The study authors suggest that intervention design should address inequalities with understanding and consider multiple risk factors and mechanisms. One priority should be assessing needs via appropriate research about the student population. It is vital that any school-based intervention incorporates research data with diverse and representative sampling. After identifying accurate data about the student population the intervention will serve, addressing the population’s needs is done most effectively with combined intervention types, maximizing the number of issues the intervention can address. 

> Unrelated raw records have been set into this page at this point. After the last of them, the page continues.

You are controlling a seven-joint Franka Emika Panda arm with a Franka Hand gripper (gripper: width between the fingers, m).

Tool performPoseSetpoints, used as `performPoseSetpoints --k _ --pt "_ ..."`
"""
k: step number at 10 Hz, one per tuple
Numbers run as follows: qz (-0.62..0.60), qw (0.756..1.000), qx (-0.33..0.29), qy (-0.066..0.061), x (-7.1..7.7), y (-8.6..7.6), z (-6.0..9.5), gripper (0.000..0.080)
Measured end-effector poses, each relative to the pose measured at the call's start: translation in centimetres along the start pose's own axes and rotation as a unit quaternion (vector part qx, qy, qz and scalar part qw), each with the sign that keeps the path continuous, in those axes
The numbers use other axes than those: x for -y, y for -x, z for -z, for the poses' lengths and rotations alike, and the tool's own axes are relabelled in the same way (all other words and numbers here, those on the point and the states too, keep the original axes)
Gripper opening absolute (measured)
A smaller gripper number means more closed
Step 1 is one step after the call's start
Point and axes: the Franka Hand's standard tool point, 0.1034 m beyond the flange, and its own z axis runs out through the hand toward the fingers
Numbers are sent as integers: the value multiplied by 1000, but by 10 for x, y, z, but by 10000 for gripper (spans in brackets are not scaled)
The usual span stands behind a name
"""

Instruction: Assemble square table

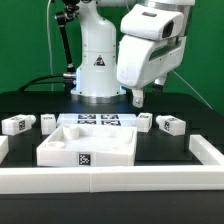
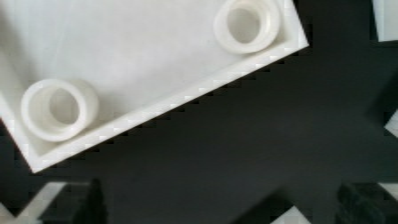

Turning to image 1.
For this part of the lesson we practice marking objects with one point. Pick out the white marker base plate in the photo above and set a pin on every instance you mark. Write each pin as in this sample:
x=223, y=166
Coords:
x=97, y=119

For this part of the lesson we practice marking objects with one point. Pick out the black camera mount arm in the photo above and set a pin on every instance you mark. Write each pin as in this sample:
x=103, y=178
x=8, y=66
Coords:
x=62, y=18

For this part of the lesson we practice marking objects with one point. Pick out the white U-shaped obstacle fence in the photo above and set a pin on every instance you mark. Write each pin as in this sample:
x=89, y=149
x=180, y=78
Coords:
x=207, y=175

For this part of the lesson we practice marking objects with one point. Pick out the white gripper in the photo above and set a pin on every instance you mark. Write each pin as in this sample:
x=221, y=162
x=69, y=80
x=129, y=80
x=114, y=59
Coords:
x=142, y=61

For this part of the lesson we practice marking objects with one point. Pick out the white square table top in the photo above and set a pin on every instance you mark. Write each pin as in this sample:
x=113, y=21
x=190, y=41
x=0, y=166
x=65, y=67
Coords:
x=84, y=145

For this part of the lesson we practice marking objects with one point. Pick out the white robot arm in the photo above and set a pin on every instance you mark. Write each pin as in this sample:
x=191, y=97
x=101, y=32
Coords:
x=96, y=78

To maximize engagement and inclusivity, each student must have access to and opportunities to complete the school-based interventions. Additionally, the study authors suggest that working with an inclusive group of students would help determine which components and ideas work best for meeting the intervention goals. Including students in choosing specific activities they will complete promotes agency and ensures perceived inequalities are not reinforced by assigning particular students to specific tasks.


Women’s Health

Females have disrupted brain activity that is not present in males following pediatric concussion

Researchers published the first study examining sex differences in resting state functional brain activity (rs-fMRI) for pediatric concussion patients. Research by Bhanu Sharma et al. published in Scientific Reports found that one month following injury, female patients had significantly more disruptions in brain activity when compared to males. The study authors suggest that females have a longer recovery time and that return-to-sport guidelines should vary by sex. They also imply that the hypothalamic-pituitary-ovarian axis, which influences hormone production, may be one of the reasons females have persisting differences in functional connectivity. Access our resources to learn more about hormone dysfunction following concussion and concussion in women and girls.

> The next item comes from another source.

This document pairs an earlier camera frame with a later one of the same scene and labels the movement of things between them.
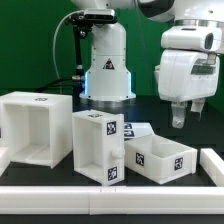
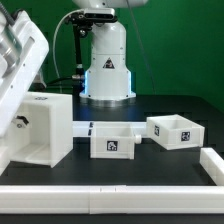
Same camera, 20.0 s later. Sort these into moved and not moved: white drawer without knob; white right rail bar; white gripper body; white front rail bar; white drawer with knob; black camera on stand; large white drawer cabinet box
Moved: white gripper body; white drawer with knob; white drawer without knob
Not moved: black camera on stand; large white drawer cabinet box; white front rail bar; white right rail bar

The research team observed significant differences in female concussion patients one month post-injury. There was increased (hyper-) connectivity in 4 brain regions (cuneal cortex, cerebellum, cuneal cortex, default mode network) and reduced (hypo-) connectivity between the temporal brain structures and the occipital region. In addition, the female patients had hypo- and hyper-connectivity in 10 and 5 significant clusters, respectively. In the male concussion patients, there were only three clusters of hypo-connectivity: in the frontal and medial brain structures, as well as in the occipital lobe. 

Sharma et al. conducted a secondary data analysis examining 29 children recruited from McMaster University between 9 and 17 with a current concussion diagnosis and similar levels of persisting symptoms–as measured by the Post-Concussion Symptom Scale (PCSS). They used rs-fMRI’s to measure connectivity between brain regions and compared this data to data from 361 healthy controls obtained through a brain imaging data exchange database. 

This study is the first to find differences in brain activity between sexes following pediatric concussion. Future studies should include longitudinal assessments to examine the relationship between concussion symptoms and rs-fMRI results, as well as the acute vs. chronic stages of injury and rs-fMRI activity.